I know, I should hide the remote control…

Oh yes, I should read your questions better, sorry :crazy_face:
So, you should be able to get the previous and current state using the Trigger State Object: https://www.home-assistant.io/docs/automation/templating/#trigger-state-object
(Haven’t tried this):
Add an action:
Action: Call Service
Service: climate.set_hvac_mode (Is this the one that works?)
Now press on the three dots, “Edit YAML”
If there’s any data: in this, remove it.
Add:

data_template:
  entity_id: climate.attic
  hvac_mode: {{ trigger.from_state.state }}

Note that you can’t “test” this automation by just executing it in the WebUI, since there won’t be any real trigger data, you’d have to actually trigger it by changing the HVAC mode.

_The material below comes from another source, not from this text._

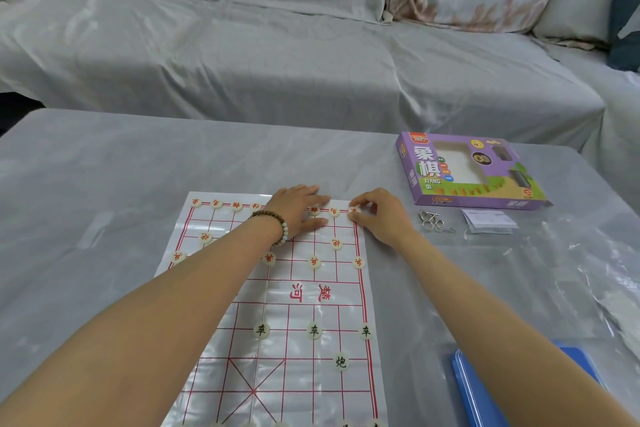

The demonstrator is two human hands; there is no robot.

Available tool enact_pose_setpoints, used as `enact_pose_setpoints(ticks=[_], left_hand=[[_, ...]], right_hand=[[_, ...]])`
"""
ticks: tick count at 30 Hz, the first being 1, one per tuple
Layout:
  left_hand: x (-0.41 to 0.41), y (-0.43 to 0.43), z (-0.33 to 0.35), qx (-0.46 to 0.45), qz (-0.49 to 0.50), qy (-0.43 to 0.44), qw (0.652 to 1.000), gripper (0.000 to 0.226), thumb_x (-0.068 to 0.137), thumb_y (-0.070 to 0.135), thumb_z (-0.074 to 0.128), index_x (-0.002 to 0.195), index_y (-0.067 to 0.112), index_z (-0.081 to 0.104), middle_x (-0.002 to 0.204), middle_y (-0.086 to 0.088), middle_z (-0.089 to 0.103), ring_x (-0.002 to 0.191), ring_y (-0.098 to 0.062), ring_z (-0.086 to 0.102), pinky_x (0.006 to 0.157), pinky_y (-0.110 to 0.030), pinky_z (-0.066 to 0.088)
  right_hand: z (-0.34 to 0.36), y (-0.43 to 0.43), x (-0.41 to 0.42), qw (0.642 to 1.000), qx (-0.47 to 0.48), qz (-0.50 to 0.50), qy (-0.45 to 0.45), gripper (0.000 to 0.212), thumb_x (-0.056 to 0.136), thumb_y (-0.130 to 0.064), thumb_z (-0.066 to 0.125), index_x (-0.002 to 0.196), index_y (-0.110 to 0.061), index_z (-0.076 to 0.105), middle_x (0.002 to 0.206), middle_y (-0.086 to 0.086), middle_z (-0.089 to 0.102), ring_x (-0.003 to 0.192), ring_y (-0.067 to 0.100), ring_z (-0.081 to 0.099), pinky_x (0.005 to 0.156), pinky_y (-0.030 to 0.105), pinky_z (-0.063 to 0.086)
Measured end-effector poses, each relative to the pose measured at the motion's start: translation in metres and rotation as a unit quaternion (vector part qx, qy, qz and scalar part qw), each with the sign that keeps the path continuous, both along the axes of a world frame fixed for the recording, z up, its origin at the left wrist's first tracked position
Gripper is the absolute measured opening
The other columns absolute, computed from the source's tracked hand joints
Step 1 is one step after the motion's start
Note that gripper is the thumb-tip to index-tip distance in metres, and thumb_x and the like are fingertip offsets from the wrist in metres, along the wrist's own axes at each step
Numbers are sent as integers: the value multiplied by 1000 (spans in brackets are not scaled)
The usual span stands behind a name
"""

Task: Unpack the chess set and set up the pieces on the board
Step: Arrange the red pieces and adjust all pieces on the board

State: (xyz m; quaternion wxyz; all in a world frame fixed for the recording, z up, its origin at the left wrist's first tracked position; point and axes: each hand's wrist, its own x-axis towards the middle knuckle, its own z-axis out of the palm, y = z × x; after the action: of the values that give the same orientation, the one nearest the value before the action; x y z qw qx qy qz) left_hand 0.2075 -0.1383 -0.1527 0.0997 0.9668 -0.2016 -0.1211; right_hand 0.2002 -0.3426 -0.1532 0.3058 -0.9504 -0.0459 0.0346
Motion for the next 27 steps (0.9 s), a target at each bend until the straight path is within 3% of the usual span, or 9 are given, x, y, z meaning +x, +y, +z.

Can I use this just to reference the previous and new state values to evaluate in the condition? I’m finding my test notification keeps getting fired from this automation even though the state isn’t changing to a new value. I think there could be something in the integration for my thermostat that is changing the state to say “cool” to “cool”.

If you create a State Trigger like this:

  - platform: state
    entity_id: climate.attic

it will trigger when its state changes or when attributes changes. For example, when temperature or current_temperature changes, that will trigger the State Trigger shown above. So it’s not limited to firing when only its state changes from, say, heat to cool.

One technique to constrain a State Trigger is to supply from and to. However, in your case, you’re interested in more than just from: 'heat' and to: 'cool'. Therefore you will probably have to use condition to constrain it to the state changes you want.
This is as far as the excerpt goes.